Müslümanları eskiden olduğu gibi ilelebet sindireceklerini, susturacaklarını, ezeceklerini sanıyorlardı.

Müslümanların büyük çapta ticaret, sanayi, üretim yapmasına bile karşıydılar. Yeşil sermayeye hayat hakkı tanımıyorlardı.

Türk Hava Yolları uçaklarında yolculara Müslüman bir firmanın kekleri ikram ediliyor diye az mı yaygara kopartmışlardı.

Yurtlara, okullara gitmişler ve kızların saçlarını çekiştirmişlerdi. Peruk takıyorlar mı diye.

Cumhuriyeti irtica tehlikesine karşı korumaya and içmişlerdi.

Tehditlerin, yasakların, tabuların, korkutmaların sindirmelerin faydası olmadı. Türkiye halkı gerçek cumhuriyet istiyordu.

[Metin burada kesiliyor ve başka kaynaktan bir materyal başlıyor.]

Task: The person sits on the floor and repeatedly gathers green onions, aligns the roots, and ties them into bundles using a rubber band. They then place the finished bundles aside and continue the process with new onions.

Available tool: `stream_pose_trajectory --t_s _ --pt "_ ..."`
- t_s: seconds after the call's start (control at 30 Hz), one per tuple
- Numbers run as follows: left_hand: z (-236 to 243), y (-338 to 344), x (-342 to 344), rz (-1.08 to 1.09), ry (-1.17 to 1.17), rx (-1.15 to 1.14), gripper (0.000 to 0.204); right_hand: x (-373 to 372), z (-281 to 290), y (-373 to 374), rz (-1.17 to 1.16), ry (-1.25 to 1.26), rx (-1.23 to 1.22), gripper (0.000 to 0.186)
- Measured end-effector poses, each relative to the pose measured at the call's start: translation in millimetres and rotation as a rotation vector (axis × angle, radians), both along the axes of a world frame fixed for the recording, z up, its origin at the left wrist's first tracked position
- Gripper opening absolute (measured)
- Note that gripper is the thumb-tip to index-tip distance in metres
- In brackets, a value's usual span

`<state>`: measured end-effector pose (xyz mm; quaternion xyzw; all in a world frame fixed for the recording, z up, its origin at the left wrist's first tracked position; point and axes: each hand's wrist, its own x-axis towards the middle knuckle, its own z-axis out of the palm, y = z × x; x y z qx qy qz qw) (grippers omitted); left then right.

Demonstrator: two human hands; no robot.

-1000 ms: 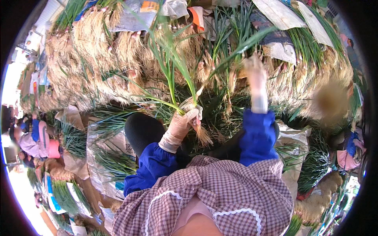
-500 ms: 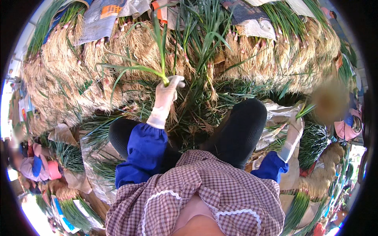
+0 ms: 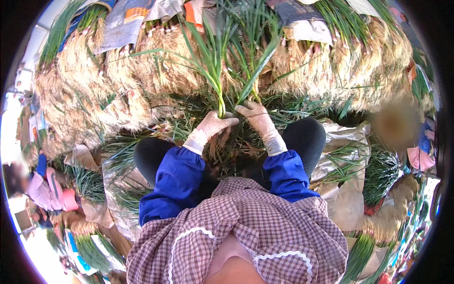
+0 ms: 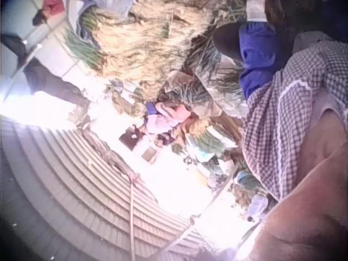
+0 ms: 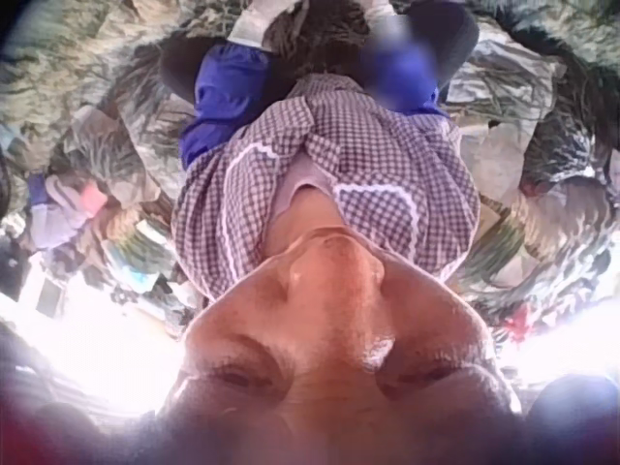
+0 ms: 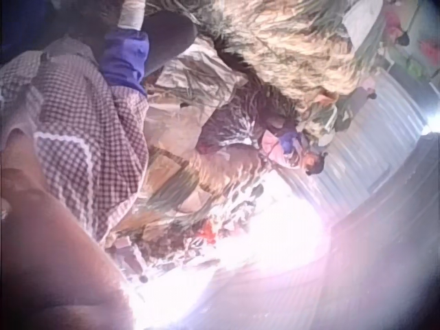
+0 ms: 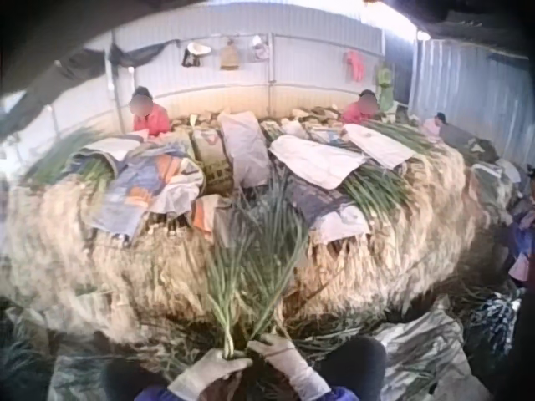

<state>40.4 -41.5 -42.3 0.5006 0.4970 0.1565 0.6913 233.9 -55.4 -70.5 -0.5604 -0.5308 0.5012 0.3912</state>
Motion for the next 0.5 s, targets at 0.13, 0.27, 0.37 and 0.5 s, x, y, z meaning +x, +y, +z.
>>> stream_pose_trajectory --t_s 0.13,0.27,0.37,0.5 --pt "16 -20 -21 0.188 -0.195 0.025 0.029 -14 20 -5 0.128 -0.174 0.173 0.024" --pt "34 -32 -34 0.217 -0.328 0.003 0.027 -14 38 -14 0.128 -0.695 0.349 0.022" --pt "38 -39 -43 0.237 -0.427 -0.039 0.025 2 19 -11 0.12 -0.701 0.098 0.036" --pt "32 -46 -33 0.179 -0.26 -0.037 0.02 -36 68 -16 0.234 -0.08 0.115 0.04"
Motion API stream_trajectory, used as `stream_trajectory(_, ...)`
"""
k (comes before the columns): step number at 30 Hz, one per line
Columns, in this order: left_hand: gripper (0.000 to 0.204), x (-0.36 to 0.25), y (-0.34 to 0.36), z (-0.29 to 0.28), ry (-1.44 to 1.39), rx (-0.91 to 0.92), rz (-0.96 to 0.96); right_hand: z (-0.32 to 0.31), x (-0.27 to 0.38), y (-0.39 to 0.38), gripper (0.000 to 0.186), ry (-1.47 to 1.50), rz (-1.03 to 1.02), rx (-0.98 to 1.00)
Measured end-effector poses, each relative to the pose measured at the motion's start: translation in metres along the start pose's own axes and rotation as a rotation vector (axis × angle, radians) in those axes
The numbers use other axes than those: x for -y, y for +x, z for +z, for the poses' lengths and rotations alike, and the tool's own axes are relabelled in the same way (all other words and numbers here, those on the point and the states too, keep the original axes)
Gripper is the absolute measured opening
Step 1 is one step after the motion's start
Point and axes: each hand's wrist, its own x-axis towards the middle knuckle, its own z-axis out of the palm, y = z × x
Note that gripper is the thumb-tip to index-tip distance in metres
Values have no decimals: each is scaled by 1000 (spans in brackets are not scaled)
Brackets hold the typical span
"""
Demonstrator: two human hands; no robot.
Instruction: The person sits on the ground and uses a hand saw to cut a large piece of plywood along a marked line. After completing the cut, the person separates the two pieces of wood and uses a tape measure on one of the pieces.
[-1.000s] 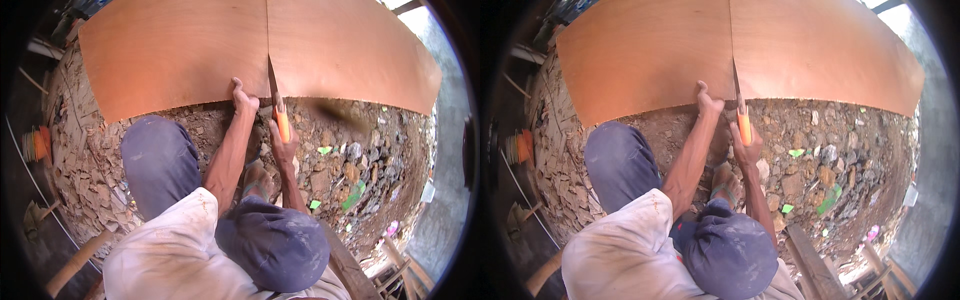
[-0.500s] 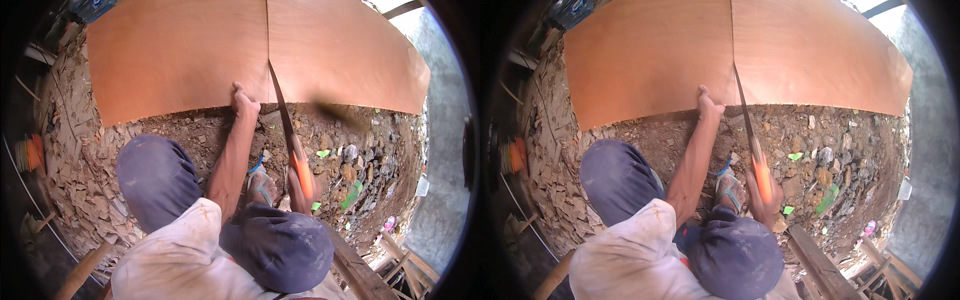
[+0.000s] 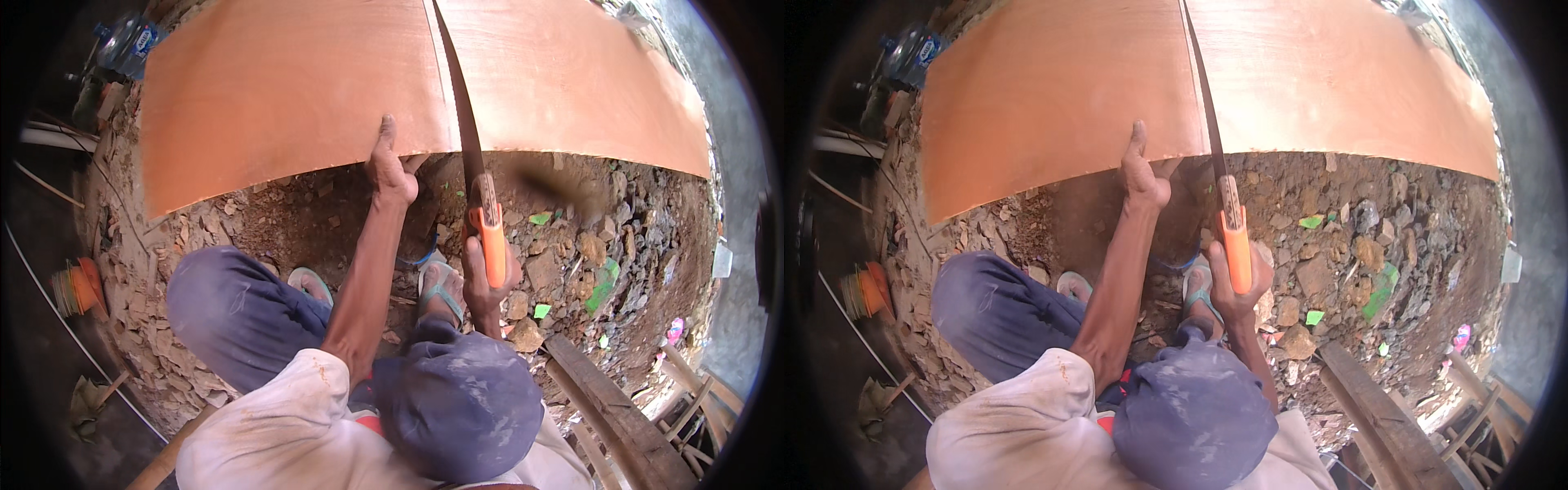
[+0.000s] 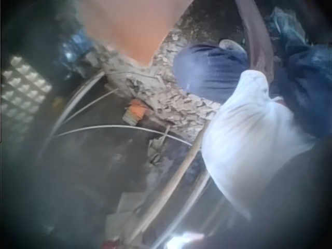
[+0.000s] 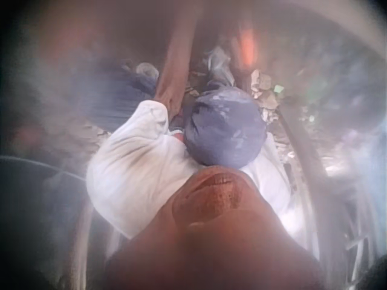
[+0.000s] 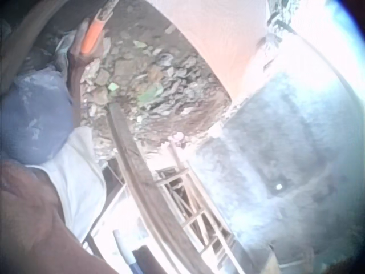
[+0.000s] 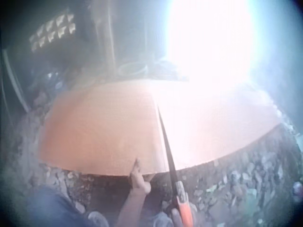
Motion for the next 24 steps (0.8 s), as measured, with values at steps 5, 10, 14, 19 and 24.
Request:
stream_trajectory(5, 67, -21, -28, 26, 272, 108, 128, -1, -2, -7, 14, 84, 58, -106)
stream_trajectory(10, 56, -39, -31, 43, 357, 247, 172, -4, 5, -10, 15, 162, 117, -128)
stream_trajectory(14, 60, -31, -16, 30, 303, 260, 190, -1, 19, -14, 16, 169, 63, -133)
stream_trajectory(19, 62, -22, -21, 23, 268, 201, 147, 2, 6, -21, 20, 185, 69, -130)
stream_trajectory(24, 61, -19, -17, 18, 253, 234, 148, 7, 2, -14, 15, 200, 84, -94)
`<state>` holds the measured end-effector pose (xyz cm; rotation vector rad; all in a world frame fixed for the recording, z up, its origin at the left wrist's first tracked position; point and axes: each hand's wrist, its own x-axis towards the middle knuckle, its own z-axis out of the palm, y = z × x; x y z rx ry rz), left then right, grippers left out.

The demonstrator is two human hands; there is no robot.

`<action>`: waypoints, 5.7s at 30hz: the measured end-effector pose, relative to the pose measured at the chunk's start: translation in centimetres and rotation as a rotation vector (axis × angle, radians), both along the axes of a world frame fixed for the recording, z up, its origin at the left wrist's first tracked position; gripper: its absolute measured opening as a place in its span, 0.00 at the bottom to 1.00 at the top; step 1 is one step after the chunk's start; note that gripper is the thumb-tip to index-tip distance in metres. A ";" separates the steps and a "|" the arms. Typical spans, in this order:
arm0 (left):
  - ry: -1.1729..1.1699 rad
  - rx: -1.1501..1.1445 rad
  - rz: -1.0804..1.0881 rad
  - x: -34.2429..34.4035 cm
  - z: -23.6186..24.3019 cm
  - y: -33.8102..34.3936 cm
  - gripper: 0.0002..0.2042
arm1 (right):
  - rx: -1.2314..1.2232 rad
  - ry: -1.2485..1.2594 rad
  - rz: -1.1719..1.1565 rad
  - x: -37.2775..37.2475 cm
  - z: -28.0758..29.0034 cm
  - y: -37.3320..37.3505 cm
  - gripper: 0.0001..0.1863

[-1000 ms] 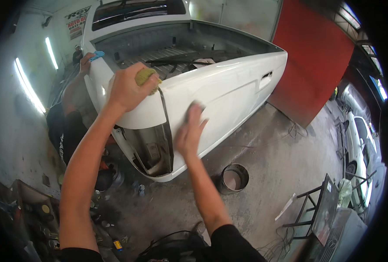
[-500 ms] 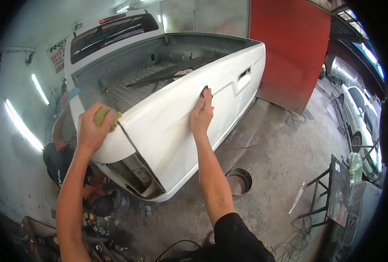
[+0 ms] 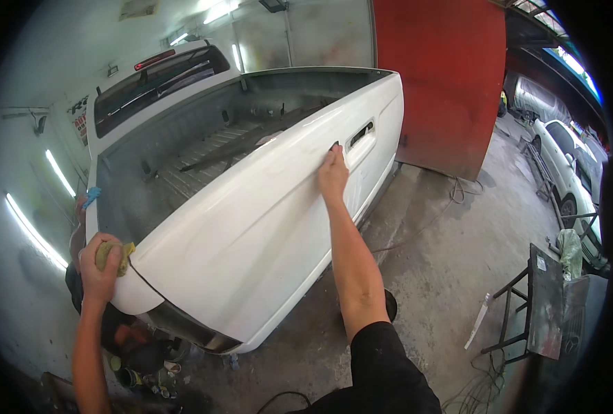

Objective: Sanding and wiping down the body panel of a white pickup truck in preparation for painting.

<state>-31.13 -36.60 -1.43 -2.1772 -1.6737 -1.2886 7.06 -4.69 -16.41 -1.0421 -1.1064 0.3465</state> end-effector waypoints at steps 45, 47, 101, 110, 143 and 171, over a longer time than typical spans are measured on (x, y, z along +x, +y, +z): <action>-0.278 -0.985 -0.656 27.6 -31.4 3.7 0.18 | -0.673 1.081 0.580 11.2 -21.4 -34.2 0.20; -0.455 -1.214 -0.612 30.9 -34.6 3.2 0.19 | -0.864 0.963 0.526 11.8 -24.9 -33.6 0.20; -0.373 -0.806 -0.556 35.3 -32.8 23.7 0.11 | -1.493 0.660 -0.028 28.8 -53.0 -27.9 0.26; 0.791 0.262 0.117 29.8 -3.7 20.6 0.23 | -1.661 0.164 0.027 35.6 -57.9 -38.3 0.28; 1.039 0.015 -0.179 4.6 0.5 -0.9 0.28 | -0.340 0.098 0.323 -2.8 -10.7 -26.4 0.20; 0.473 -0.069 0.119 3.4 0.2 -1.6 0.27 | 0.090 -0.393 0.061 -8.3 1.7 -7.6 0.38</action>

Adalet ve eşitlik istiyordu.  İnsan hakları istiyordu. Din, inanç ve inandığı gibi yaşamak hakkı istiyordu.

Hor gördükleri, alay ettikleri, kedinin fareye baktığı gibi baktıkları Müslüman halk, beyazların oyunlarını bozdu.

Beyaz azınlık şimdi çok kötü durumda. Güvendikleri dağlara kar yağdı. Dokunulmazlıkları kalktı. Kendilerinden hesap sorulamaz sanıyorlardı, hesaba sorguya çekilmeye başlandılar.

Artık dönüşü olmayan bir yoldadırlar.

Sorgulanacaklar...Hesap verecekler...

İslâm ve Müslümanlar için en büyük tehdit ve tehlike diyorlardı. Ülke, halk ve devlet için asıl tehlikenin onlar olduğu anlaşıldı.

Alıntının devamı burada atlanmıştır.